» **Exercise**:
Among the lines below, copy each one in which "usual" appears.

» **Recorded data**:
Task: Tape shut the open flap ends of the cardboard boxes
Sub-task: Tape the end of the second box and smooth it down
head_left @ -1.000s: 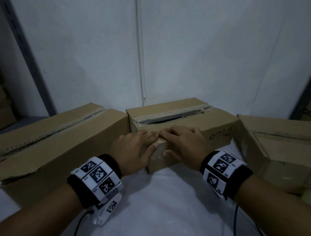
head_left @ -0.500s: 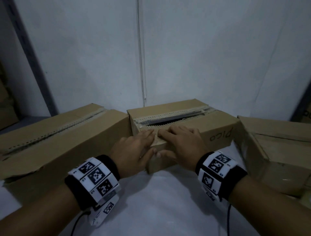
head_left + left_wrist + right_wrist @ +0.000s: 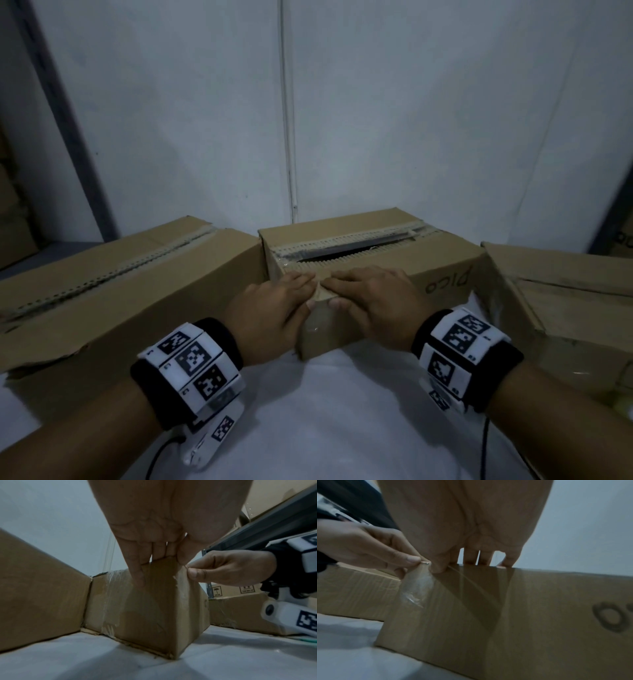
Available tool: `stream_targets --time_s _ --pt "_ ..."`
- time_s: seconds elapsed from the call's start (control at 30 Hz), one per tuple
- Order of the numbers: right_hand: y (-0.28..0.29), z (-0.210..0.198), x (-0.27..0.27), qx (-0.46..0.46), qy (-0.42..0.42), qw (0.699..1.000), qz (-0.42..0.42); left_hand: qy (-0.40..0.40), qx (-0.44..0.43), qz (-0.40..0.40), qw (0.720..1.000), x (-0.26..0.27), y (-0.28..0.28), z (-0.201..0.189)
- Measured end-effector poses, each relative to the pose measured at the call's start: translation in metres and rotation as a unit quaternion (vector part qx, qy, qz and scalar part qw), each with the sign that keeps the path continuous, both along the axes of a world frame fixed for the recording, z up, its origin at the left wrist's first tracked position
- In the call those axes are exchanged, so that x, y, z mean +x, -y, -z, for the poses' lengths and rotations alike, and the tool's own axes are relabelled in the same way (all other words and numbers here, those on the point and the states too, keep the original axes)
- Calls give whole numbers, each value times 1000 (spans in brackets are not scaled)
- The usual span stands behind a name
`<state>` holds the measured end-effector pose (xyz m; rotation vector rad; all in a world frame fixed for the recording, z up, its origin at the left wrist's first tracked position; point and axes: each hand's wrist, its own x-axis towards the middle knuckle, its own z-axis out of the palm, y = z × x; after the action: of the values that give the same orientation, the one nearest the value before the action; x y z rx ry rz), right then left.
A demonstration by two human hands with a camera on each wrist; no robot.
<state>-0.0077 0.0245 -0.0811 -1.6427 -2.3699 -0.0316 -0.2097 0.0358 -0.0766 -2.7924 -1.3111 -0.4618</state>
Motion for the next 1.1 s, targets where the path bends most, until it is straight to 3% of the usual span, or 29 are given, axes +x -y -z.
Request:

» **Result of the task**:
- The usual span stands behind a name
Motion for the next 1.1 s, targets where the path bends most, until it is straight to 3% of the usual span, or 29 are given, axes +x -y -z.

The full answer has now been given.